Architecture for many Separate Collections #21341

gvilums · 2022-12-21T16:40:09Z

gvilums
Dec 21, 2022

Hello everyone 👋 ,

We're planning to use Milvus as a vector similarity search backend for a consumer service. In our model, each user only ever needs to search through the data provided by them, and will (and should) never find results related to other users.

I was wondering what the best approach for modeling something like this is in Milvus. My first idea was to create a separate Collection for each user. Then, when a query arrives, this collection can be loaded and the query can be answered, and finally the collection can be unloaded again.
However, this approach has the problem that loading a collection takes multiple seconds, whereas we would like to keep total query latency under 200ms.
Alternatively, I was thinking that it might be possible to simply let a user's collection remain loaded, so that subsequent queries are answered faster. However, I'm not sure if Milvus implements any garbage collection for collections which are loaded but inactive, and fear that this approach would simply lead to eventual memory exhaustion.

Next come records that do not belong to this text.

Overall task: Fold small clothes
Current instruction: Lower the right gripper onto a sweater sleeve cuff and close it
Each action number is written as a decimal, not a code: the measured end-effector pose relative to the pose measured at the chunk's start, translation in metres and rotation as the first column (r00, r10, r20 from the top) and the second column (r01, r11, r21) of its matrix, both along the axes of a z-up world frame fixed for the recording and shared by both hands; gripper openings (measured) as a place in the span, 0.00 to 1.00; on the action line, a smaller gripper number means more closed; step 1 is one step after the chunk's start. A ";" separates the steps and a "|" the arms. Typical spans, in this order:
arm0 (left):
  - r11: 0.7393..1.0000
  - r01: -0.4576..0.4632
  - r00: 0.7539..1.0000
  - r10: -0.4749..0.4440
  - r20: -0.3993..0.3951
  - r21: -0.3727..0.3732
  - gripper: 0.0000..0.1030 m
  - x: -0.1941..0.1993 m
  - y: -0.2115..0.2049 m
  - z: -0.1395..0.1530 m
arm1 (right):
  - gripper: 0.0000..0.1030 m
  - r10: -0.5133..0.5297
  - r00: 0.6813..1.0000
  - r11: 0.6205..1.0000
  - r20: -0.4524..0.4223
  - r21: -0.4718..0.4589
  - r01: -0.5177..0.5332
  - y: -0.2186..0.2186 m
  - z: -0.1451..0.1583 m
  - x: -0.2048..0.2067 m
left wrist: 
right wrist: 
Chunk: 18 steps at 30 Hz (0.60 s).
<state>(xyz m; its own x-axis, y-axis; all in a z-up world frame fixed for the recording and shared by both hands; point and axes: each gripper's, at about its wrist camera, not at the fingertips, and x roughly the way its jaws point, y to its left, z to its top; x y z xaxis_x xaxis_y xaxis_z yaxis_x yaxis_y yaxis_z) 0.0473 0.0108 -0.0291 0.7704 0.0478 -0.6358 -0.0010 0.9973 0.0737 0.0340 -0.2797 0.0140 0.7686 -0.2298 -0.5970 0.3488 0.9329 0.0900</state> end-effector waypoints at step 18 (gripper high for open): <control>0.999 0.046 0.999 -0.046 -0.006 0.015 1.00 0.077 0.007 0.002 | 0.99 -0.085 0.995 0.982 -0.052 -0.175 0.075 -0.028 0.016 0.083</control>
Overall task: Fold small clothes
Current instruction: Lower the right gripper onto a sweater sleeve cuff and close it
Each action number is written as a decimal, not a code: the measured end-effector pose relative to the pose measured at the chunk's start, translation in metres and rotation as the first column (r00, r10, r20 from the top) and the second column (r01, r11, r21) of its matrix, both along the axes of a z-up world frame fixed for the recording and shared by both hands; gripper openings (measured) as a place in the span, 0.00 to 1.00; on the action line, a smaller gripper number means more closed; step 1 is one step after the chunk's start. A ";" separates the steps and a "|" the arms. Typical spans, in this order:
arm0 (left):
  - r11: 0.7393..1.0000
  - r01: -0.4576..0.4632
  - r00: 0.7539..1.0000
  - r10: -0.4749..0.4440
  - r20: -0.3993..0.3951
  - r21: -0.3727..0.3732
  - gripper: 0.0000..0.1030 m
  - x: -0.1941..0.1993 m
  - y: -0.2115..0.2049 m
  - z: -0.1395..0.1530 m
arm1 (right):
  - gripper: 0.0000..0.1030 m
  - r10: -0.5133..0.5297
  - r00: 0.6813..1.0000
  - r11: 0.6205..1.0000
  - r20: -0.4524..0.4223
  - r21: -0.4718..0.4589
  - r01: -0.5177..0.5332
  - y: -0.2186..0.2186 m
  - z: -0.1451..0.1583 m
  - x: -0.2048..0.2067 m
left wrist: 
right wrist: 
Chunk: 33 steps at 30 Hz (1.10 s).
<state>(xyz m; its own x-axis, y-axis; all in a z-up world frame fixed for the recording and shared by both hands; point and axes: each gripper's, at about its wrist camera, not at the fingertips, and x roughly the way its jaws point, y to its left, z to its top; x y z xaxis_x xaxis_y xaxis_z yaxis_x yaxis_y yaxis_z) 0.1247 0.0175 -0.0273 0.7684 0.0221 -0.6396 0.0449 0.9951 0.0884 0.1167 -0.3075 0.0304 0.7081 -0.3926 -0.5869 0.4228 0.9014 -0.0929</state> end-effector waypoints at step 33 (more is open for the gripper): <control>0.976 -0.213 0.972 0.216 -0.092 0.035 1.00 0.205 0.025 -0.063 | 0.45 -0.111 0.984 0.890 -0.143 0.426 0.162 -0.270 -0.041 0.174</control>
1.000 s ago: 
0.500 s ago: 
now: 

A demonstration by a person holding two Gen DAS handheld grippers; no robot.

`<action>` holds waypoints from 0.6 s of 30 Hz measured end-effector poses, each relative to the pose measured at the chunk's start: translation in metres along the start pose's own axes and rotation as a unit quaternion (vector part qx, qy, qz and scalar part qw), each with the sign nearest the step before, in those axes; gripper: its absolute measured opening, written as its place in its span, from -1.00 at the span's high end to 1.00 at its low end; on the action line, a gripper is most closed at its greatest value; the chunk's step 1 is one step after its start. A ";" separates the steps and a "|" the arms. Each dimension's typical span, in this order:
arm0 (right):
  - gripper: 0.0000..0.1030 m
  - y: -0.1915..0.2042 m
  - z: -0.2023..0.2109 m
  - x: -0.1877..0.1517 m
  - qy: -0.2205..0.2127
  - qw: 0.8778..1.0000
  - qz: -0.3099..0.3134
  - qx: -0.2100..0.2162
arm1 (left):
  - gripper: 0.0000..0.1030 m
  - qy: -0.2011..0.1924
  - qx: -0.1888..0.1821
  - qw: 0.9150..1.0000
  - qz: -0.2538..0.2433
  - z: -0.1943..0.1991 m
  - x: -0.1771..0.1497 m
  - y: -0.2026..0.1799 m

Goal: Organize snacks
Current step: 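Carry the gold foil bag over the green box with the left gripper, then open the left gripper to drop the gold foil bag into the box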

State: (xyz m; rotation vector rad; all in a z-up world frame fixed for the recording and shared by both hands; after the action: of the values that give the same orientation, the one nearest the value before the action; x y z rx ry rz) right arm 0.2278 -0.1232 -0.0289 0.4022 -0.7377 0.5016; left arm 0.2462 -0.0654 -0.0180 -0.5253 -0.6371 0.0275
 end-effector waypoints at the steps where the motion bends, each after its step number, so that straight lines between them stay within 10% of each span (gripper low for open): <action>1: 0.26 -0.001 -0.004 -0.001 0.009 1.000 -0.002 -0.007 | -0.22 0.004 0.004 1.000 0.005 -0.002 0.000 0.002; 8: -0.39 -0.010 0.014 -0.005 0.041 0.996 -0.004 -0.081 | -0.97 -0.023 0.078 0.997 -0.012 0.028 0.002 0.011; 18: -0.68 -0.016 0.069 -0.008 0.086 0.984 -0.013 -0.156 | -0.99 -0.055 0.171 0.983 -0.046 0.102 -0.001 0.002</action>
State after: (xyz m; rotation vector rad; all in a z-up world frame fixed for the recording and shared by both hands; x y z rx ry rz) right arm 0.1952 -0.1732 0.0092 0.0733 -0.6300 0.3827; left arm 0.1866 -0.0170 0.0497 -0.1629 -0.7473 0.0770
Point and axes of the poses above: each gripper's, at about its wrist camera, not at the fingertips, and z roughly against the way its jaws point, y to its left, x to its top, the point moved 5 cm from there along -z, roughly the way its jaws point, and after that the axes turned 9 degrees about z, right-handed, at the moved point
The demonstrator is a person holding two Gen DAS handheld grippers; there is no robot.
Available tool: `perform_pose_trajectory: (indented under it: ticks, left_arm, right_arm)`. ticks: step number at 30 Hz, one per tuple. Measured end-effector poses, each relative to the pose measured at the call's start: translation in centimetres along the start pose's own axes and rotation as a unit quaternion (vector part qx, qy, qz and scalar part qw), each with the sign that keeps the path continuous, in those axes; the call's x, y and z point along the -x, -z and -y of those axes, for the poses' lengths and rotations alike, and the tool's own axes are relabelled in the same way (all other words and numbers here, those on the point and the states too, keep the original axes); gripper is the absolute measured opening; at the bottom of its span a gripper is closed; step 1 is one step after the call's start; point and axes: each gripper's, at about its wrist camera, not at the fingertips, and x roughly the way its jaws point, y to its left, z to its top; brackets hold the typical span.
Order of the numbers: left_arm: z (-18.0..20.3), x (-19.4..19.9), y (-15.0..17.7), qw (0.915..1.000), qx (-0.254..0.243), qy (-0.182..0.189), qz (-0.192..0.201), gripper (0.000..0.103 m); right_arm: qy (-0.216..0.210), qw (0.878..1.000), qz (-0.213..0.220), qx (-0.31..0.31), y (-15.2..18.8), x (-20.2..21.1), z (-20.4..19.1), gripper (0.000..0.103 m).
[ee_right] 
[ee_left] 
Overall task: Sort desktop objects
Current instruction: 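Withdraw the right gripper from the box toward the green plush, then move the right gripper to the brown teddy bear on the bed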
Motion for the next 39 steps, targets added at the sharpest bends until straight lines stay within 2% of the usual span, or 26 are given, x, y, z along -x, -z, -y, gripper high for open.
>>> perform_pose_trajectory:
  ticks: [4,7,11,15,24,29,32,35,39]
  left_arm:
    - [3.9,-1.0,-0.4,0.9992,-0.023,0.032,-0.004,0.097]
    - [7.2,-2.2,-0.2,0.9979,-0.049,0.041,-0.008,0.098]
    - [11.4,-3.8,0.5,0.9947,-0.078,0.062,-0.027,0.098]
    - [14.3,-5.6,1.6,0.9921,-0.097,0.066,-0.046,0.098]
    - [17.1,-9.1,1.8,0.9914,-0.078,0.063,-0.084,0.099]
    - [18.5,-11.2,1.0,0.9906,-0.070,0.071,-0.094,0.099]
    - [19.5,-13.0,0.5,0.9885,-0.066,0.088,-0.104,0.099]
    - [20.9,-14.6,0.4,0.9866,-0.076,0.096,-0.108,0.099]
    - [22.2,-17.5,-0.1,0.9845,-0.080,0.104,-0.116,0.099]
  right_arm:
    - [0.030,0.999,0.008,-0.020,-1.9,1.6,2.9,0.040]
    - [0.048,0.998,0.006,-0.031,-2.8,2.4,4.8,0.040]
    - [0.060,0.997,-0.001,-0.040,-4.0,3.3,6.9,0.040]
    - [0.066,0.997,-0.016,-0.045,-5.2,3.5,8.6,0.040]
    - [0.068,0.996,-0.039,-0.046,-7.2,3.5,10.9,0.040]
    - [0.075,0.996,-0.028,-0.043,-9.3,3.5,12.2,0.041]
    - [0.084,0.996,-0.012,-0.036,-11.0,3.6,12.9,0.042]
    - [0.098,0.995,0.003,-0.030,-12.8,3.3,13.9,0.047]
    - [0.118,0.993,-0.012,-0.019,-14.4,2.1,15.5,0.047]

Another approach would be to create a single collection for all users, and then filter based on some user-id attribute. However, I imagine that this would be quite inefficient, as the entire collection would have to be loaded all of the time, even for users which have been inactive for a long time.

Finally, I was also looking at using a DISKANN index (but was unable to get it to work). Does this index type also require the collection to be loaded?

Any suggestions about the best way to approach this would be appreciated 😄

yhmo · 2022-12-28T08:01:16Z

yhmo
Dec 28, 2022
Collaborator

If your cpu memory is sufficient, create a collection for each user would be a best way. Keep all the collections loaded in memory.
Otherwise, DISKANN is a good choice. DISKANN requires few memory than other index type, but the performance is a bit slower than others.

8 replies

yhmo Jan 11, 2023
Collaborator

Totally how many users?
Averagely how many embeddings for each user?

GitIgnoreMaybe Jan 11, 2023

I don't know yet. But let's say 10k - 100k users and each user has text documents which are split by SBERT into passages of 1–3 sentences. Each text document has 100 documents, with each 20 SBERT embeddings, which would mean 2000 embeddings per user. Number of users can grow and number of documents can grow.

yhmo Jan 12, 2023
Collaborator

I am not sure this is a good solution, you can try:

hash the users into multiple collections by user_id, for example, user_1/user_3/user_5 hash to collection_1, user_2/user_4/user_6 hash to collection_2
keep a "hot" list of collection in the client side, for example, when we search user_2, we load the collection_2 into memory, put the collection_2 into the "hot" list, and release the other collections in the "hot" list
when we search user_2, use expression to filtering, such as collection.search(expr="user_id==user_2"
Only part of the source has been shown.